Wget https://downloads.apache.org/hadoop/common/hadoop-x.y.z/hadoop-x.y.z.tar.gz
tar -xvf hadoop-x.y.z.tar.gz
sudo mv hadoop-x.y.z /usr/local/hadoop
Set Environment Variables: Edit the .bashrc or .bash_profile file to set Hadoop-related environment variables.
Export HADOOP_HOME=/usr/local/Hadoop
export PATH=$PATH:$HADOOP_HOME/bin:$HADOOP_HOME/sbin
Configure Hadoop: Navigate to the etc/hadoop directory in your Hadoop installation and configure core-site.xml, hdfs-site.xml, and mapred-site.xml as needed. Here's a minimal setup:
core-site.xml:
<configuration>
<property>
<name>fs.defaultFS</name>
<value>hdfs://localhost:9000</value>
</property>
</configuration>
hdfs-site.xml:
<configuration>
<property>
<name>dfs.replication</name>
<value>1</value>
</property>
</configuration>
mapred-site.xml:
<configuration>
<property>
<name>mapreduce.framework.name</name>
<value>yarn</value>
</property>
</configuration>
Format HDFS: Before starting Hadoop, you need to format the HDFS.
hdfs namenode -format
Start Hadoop Services: Start the Hadoop daemons using the following commands:
start-dfs.sh
start-yarn.sh
Access Hadoop UI: Hadoop services provide web-based user interfaces.
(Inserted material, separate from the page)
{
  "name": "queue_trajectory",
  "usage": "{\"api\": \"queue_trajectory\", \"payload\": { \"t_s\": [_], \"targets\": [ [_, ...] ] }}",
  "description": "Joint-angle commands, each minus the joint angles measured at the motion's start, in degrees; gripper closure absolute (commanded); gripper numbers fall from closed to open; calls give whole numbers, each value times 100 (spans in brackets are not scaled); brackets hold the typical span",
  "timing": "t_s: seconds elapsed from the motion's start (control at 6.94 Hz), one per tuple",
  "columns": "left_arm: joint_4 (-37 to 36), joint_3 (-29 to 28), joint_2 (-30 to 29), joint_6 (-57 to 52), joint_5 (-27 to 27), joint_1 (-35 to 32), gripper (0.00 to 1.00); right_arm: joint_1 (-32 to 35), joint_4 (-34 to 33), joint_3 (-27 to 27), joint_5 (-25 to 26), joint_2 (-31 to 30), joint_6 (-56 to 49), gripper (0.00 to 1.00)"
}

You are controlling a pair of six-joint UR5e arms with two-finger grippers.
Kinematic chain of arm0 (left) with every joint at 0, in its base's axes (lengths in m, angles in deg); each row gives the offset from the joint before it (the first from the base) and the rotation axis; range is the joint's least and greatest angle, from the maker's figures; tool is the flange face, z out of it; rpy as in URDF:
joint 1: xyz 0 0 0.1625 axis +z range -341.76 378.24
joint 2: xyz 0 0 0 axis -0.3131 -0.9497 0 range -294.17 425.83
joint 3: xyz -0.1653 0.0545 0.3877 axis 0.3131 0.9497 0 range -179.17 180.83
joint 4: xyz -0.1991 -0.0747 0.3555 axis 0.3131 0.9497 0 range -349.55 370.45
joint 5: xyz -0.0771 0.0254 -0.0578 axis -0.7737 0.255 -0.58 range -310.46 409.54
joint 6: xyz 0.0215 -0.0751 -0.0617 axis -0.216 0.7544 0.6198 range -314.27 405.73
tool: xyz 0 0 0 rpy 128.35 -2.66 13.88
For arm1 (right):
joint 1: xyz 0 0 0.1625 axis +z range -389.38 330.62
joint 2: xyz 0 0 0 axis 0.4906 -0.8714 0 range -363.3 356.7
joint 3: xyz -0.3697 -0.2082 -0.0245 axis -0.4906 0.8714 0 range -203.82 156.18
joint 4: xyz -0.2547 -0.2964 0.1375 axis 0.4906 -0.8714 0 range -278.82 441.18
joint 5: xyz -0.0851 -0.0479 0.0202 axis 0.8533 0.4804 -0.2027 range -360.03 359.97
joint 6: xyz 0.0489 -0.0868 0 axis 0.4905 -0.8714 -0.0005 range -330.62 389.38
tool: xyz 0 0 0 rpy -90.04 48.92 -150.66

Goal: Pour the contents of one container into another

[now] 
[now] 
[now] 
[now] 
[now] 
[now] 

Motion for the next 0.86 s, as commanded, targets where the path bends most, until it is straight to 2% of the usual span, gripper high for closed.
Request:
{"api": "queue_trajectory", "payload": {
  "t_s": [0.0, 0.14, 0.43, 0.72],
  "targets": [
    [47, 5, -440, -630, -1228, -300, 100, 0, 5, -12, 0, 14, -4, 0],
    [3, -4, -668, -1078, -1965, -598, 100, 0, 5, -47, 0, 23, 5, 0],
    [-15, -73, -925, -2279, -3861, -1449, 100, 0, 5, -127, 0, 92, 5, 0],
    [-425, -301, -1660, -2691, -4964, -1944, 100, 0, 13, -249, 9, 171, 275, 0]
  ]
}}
Access them using your web browser:
- HDFS Namenode UI: http://localhost:9870
- YARN Resource Manager UI: http://localhost:8088
Run a Test Job: You can run a test job to ensure that Hadoop is working correctly.
hadoop jar $HADOOP_HOME/share/hadoop/mapreduce/hadoop-mapreduce-examples-x.y.z.jar pi 2 5
That's a basic setup of a single-node Hadoop cluster on CentOS or RHEL. Keep in mind that this setup is meant for learning and testing purposes. For a production environment or more advanced setups, you would need to consider high availability, security, and performance optimizations.